Minnesota courts have consistently declined to read a good faith and fair dealing covenant into employment contracts. See Hunt v. IBM Mid America Employees Fed. Credit Union, 384 N.W.2d 853, 858 (Minn.1986). Oral nonretaliation assurances, made before Bradley signed an agreement continuing her employment as “at-will with 2 weeks notice,” were legally insufficient to modify the parties’ at-will employment contract to require good faith discharge. Disallowing this claim does not alter Bradley’s compensable damages. The jury’s award of damages of $11,000 was previously stricken as a duplication of the compensatory damages allowed on the reprisal discrimination claim.
III
HBI identifies, as reversible error, two trial rulings cited in its new trial motion. The first ruling permitted Bradley’s testimony on her coworker’s human rights complaint. HBI contends this evidence was highly prejudicial and confusing, thus inadmissible under Minn.R.Evid. 403. The evidence, although graphic, was not extensive. Bradley summarized the actions leading to the sexual harassment and sex discrimination claim. The trial court admitted the evidence because it “tended to explain Bradley’s fear for her job” and related to the contract claims. Although the evidence is of marginal relevance, we cannot say that the trial court abused its discretion in denying a new trial because of its admission.
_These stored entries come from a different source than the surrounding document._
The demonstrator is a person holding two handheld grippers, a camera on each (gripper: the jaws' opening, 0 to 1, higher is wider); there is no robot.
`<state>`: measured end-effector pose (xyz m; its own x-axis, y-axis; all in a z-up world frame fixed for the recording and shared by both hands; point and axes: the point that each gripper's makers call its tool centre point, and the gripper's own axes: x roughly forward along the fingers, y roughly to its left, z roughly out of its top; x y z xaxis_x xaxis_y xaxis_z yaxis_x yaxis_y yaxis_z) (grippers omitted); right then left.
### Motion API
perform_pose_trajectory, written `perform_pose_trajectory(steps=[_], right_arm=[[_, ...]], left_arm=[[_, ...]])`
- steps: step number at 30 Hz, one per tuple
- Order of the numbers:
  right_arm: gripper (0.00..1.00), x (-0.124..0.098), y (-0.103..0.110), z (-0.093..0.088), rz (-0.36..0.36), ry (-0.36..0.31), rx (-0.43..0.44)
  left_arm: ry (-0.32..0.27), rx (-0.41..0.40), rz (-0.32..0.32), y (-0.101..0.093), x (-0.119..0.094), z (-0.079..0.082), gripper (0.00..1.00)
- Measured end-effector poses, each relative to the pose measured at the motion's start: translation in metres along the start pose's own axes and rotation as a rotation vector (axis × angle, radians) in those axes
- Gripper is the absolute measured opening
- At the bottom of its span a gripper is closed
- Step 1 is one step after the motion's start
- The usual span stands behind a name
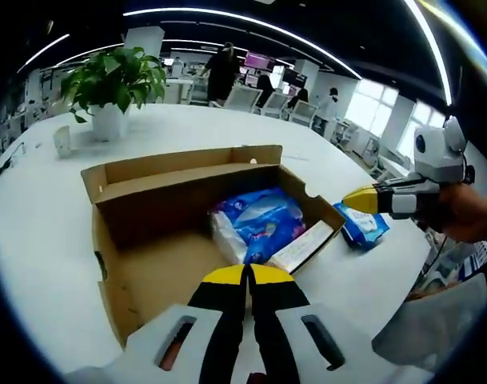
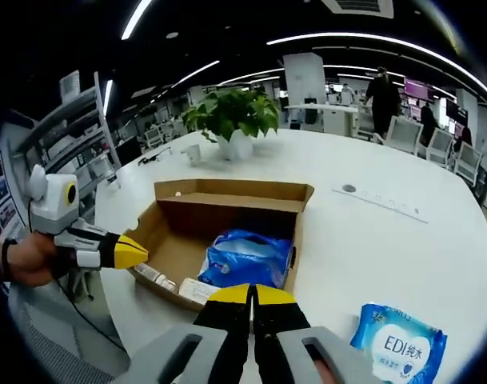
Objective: Operate the shoe box by opening the lid, removing the specified soft item, and placing it in the target area until the item is outside and the box remains undamaged.
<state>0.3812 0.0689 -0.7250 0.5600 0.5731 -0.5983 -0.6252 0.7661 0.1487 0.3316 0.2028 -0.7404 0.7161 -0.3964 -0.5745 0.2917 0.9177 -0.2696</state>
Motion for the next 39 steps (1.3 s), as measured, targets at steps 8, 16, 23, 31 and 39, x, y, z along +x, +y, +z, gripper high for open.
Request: perform_pose_trajectory(steps=[8, 16, 23, 31, 39], right_arm=[[0.0, 0.017, 0.008, 0.008, 0.033, 0.031, -0.048], [0.0, 0.031, 0.017, 0.016, 0.058, 0.062, -0.118], [0.08, 0.048, 0.022, 0.013, 0.092, 0.135, -0.227], [0.22, 0.062, 0.022, 0.012, 0.109, 0.179, -0.326], [0.39, 0.074, 0.025, 0.008, 0.144, 0.238, -0.432]], left_arm=[[0.006, -0.019, -0.005, 0.0, 0.001, -0.004, 0.0], [0.007, -0.021, -0.007, 0.002, 0.004, -0.004, 0.0], [0.013, -0.039, 0.003, 0.005, 0.004, -0.007, 0.0], [0.023, -0.028, 0.003, 0.005, 0.005, -0.009, 0.0], [0.023, -0.038, 0.002, 0.006, 0.004, -0.009, 0.0]])
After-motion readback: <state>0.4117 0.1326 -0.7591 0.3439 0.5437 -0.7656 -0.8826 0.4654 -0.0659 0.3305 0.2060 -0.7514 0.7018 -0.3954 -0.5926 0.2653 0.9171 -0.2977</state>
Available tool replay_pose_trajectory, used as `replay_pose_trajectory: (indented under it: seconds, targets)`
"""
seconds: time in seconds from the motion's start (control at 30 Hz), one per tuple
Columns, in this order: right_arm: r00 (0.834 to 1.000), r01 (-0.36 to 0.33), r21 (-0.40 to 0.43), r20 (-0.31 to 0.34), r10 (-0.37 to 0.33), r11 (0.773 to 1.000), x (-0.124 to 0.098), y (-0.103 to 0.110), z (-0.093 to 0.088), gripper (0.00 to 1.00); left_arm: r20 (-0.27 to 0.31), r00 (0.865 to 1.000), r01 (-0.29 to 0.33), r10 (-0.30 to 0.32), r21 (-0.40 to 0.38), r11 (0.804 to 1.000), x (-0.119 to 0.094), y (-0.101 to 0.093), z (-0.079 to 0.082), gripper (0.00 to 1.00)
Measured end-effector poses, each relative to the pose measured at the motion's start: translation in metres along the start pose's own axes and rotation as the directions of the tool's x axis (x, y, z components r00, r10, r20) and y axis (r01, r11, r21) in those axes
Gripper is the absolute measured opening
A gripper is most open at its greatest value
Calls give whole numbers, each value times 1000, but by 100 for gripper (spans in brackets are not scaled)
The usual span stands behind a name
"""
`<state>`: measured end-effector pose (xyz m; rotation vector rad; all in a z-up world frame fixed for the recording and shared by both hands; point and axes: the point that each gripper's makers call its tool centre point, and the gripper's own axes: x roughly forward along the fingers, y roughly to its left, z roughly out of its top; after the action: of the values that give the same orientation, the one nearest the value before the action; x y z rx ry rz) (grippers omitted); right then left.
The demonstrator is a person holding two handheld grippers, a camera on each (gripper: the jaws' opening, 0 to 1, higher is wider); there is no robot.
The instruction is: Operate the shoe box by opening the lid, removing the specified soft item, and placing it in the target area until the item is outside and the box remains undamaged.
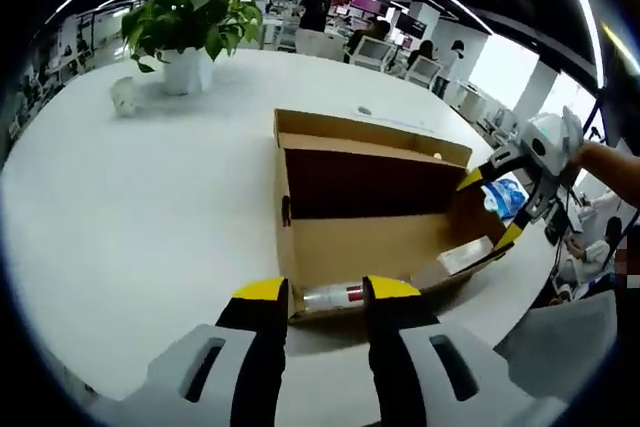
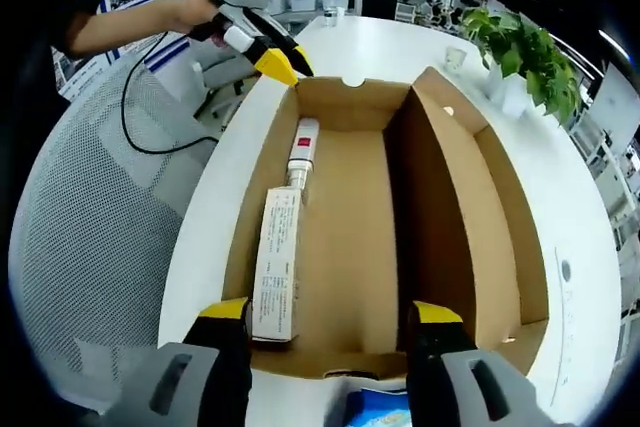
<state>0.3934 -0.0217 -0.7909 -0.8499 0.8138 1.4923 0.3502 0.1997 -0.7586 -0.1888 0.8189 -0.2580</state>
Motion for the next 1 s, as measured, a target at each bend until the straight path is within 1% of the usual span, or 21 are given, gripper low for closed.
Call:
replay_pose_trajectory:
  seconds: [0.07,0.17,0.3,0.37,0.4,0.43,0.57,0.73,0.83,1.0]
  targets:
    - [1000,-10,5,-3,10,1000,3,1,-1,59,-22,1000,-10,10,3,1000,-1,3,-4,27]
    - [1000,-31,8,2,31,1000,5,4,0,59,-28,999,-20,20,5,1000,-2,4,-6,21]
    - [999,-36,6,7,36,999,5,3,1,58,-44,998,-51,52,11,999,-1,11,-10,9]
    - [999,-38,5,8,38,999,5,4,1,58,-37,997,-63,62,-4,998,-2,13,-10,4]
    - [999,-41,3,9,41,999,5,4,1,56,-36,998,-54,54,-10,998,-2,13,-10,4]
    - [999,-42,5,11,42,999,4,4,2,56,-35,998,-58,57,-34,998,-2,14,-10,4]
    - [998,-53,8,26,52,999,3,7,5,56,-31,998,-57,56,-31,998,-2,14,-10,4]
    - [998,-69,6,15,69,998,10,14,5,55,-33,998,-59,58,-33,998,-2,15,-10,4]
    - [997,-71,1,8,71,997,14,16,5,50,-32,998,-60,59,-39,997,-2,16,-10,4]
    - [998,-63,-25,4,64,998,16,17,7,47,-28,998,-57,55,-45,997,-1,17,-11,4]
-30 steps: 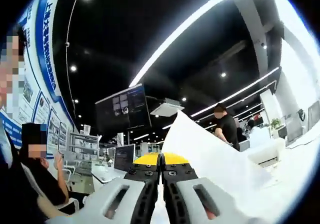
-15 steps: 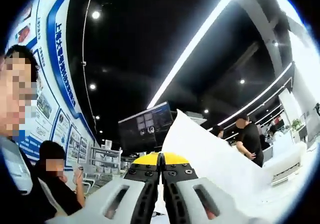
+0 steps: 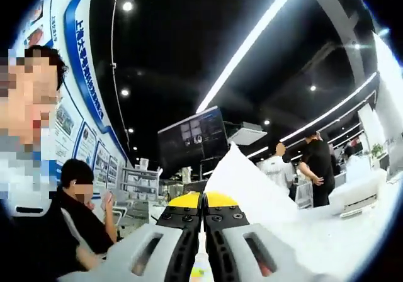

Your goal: Organize the stack of printing papers by aligning and flattening the scattered papers on the table

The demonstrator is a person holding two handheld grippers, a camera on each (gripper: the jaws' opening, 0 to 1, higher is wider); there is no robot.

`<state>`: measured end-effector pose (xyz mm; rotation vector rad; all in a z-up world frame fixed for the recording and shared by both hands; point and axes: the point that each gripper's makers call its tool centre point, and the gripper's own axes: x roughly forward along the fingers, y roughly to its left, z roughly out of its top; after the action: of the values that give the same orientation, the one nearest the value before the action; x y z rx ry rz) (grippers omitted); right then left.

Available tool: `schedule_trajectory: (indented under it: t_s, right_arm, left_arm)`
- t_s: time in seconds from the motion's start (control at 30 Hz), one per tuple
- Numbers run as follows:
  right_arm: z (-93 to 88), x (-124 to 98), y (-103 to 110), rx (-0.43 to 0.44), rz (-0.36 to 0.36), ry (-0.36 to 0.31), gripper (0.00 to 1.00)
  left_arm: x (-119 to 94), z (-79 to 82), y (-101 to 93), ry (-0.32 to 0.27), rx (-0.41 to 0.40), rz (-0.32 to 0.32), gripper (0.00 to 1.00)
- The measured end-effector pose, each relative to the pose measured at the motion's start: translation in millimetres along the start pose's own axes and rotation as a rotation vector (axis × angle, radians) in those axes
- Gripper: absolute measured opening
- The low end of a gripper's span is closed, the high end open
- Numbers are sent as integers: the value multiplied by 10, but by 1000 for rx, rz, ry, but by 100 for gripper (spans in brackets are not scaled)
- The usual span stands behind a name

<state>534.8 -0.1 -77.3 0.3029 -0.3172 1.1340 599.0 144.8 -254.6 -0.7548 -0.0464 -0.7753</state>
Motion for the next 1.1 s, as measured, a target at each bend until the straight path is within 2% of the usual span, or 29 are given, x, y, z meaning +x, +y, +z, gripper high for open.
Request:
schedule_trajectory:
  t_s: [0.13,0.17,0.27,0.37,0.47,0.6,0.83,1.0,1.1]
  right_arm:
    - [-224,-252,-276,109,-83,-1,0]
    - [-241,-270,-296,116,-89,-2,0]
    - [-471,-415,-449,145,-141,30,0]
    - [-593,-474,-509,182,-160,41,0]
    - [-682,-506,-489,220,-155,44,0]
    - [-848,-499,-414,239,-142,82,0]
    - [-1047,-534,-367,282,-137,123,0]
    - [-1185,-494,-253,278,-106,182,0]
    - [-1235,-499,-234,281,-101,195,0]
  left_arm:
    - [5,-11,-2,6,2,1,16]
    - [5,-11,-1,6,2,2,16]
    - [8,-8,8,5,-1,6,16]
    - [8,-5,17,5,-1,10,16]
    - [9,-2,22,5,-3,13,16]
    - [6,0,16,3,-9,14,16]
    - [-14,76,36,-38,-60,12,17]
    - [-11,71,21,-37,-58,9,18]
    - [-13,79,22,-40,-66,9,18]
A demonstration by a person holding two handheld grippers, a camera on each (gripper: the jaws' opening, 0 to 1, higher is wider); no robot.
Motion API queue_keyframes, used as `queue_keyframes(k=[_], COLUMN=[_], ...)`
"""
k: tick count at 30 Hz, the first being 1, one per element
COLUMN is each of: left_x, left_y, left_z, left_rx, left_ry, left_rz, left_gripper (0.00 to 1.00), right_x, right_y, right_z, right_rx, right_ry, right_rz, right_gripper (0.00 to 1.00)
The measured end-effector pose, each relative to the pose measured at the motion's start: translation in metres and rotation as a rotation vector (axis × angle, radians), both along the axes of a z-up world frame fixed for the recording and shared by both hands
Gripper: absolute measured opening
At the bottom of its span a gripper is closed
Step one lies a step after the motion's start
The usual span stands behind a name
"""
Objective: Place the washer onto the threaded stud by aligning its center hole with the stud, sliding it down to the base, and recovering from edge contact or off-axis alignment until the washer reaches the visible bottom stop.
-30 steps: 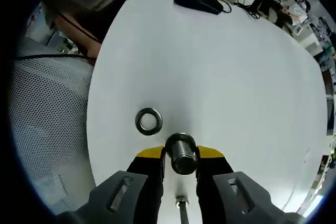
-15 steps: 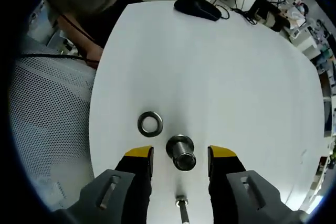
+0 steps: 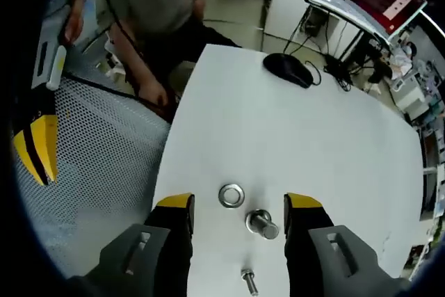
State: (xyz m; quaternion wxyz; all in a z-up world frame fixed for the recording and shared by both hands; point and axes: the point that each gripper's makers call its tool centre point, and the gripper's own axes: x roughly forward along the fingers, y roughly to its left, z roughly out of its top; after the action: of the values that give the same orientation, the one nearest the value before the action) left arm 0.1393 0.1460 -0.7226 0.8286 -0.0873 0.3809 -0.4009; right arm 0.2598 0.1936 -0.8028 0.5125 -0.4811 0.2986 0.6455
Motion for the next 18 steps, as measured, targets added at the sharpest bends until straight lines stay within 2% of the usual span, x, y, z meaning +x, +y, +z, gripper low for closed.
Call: queue_keyframes(k=[6, 10, 15, 18], left_x=[0.001, 0.000, 0.001, 0.001], left_y=[0.000, 0.000, 0.001, 0.001], left_z=[0.000, -0.001, 0.001, 0.000], left_rx=[0.003, 0.008, -0.006, -0.003], left_ry=[0.000, 0.002, -0.002, 0.000], left_rz=[0.004, 0.000, 0.017, 0.014], left_gripper=[0.03, 0.03, 0.03, 0.03], right_x=[-0.016, -0.021, -0.015, -0.014], right_y=[-0.006, -0.009, -0.008, -0.009], right_z=[-0.010, -0.017, -0.026, -0.033], right_rx=[-0.016, -0.048, -0.068, -0.088], right_ry=[0.016, -0.005, -0.060, -0.047], right_rz=[0.020, 0.051, 0.089, 0.084], right_gripper=[0.53, 0.53, 0.49, 0.49])
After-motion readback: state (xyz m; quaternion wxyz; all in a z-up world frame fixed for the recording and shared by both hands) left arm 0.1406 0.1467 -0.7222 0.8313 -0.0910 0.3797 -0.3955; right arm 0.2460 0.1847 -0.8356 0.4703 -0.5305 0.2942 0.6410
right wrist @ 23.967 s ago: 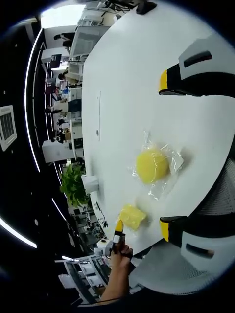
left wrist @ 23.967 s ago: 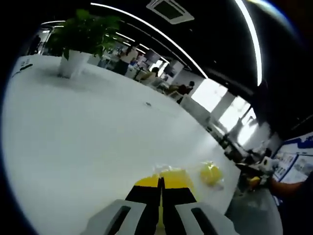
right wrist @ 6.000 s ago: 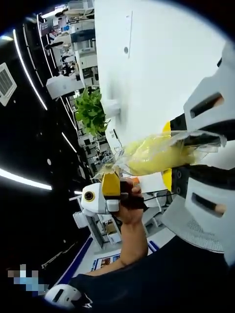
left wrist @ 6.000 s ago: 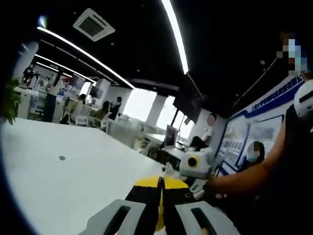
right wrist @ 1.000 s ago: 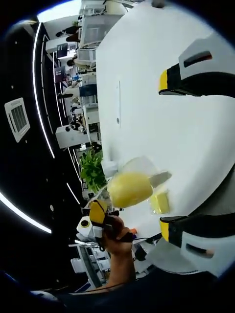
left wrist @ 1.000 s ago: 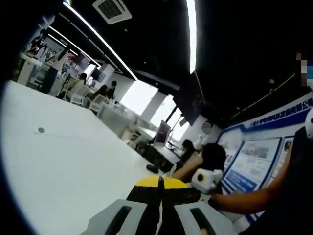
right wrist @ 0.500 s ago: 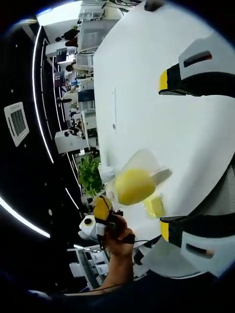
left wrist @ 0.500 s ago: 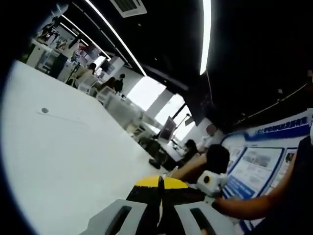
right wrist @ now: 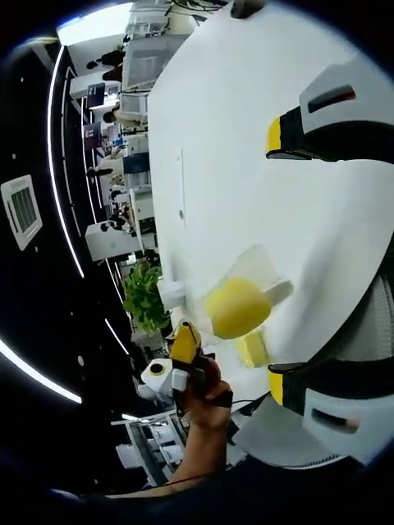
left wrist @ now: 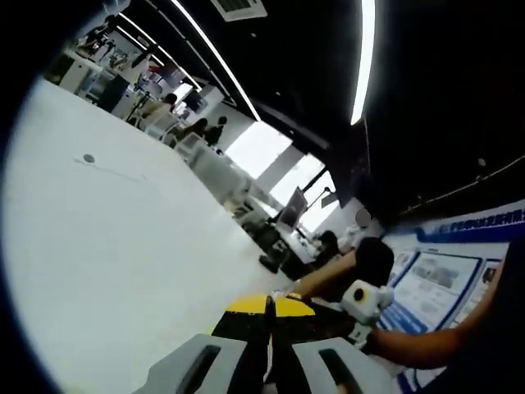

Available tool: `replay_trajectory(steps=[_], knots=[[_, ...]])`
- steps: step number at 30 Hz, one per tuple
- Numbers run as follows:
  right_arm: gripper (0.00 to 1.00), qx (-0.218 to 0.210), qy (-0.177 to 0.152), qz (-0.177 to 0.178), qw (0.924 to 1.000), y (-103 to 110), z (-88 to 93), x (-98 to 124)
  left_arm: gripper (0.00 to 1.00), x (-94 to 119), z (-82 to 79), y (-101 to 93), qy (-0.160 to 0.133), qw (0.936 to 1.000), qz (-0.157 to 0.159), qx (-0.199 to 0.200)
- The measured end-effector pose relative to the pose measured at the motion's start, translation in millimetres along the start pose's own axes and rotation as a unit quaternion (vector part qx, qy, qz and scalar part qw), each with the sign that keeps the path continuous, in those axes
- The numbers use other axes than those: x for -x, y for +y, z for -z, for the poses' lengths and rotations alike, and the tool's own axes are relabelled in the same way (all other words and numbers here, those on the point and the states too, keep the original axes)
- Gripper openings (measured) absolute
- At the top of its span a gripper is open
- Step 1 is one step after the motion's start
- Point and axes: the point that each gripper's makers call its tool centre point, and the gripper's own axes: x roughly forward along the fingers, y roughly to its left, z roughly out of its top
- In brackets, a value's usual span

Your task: Compare the silicone blocks by pressing each to a similar depth, holding the contact briefly, and releasing to observe deformation and rebound differences across the visible hardness samples.

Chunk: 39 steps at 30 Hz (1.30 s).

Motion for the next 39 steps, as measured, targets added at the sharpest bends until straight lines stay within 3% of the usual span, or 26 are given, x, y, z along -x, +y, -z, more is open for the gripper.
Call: replay_trajectory(steps=[7,16,23,32,39], knots=[[0.96,-0.004,0.004,0.001,1.0000,0,1.8,0,0.00,-1,5.7,6.5,-0.004,0.9997,0.001,0.023],[0.96,-0.005,0.006,0.001,1.0000,0,3.2,0,0.00,-2,6.7,20.2,-0.010,0.9996,-0.014,0.020],[0.96,-0.007,0.012,-0.003,0.9999,1,5.7,-2,0.00,-4,-3.6,49.3,-0.017,0.9987,-0.047,0.013],[0.96,-0.012,0.010,0.001,0.9999,0,5.2,-3,0.00,-1,-3.6,85.5,-0.013,0.9942,-0.107,-0.002],[0.96,-0.015,0.013,0.001,0.9998,0,7.4,-4,0.00,-6,-0.8,106.9,-0.007,0.9912,-0.132,0.001]])
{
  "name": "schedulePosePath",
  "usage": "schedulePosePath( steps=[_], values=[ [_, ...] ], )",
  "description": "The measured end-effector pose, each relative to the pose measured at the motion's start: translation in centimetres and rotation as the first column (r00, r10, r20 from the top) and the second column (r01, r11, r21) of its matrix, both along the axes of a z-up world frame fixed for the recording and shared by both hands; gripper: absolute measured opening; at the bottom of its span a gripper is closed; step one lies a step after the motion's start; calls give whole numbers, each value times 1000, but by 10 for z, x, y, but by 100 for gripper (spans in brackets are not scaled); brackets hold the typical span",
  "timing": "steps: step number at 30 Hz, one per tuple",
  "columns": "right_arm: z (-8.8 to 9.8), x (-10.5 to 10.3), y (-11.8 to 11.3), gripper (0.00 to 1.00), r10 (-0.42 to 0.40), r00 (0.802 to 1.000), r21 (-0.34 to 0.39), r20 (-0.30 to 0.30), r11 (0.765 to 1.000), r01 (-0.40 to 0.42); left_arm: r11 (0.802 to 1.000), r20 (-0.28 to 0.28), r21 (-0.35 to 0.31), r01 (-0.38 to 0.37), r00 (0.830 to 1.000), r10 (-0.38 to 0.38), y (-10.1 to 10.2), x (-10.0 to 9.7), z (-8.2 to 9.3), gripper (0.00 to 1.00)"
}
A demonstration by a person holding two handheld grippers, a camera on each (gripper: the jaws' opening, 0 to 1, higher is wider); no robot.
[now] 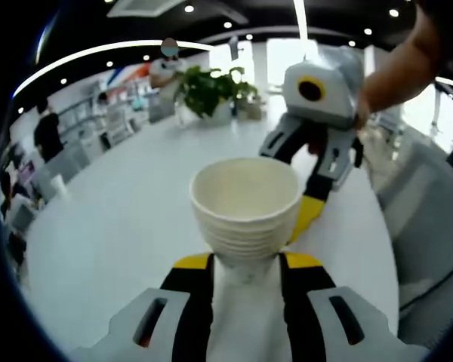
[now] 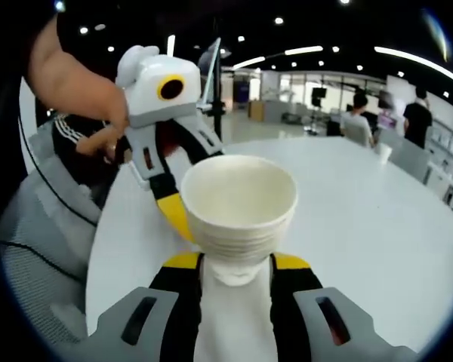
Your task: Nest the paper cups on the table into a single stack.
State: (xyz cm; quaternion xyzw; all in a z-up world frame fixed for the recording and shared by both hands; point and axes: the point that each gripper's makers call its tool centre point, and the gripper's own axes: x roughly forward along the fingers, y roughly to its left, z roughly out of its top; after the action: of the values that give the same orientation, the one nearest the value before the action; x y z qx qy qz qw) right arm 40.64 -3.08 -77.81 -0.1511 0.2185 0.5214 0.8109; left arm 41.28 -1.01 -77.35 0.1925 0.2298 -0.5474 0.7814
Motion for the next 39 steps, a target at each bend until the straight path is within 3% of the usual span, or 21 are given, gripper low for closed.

In the second ruling, the trial court refused to grant a new trial for misconduct of counsel. Undeniably, Bradley’s attorney made strong statements about Bradley’s supervisor, her testimony, and *676the conduct of HBI’s attorney. To warrant a new trial, however, misconduct by trial counsel must be severe, have an impact on the jury, and clearly result in prejudice. See Eklund, v. Lund, 301 Minn. 359, 362, 222 N.W.2d 348, 350 (1974).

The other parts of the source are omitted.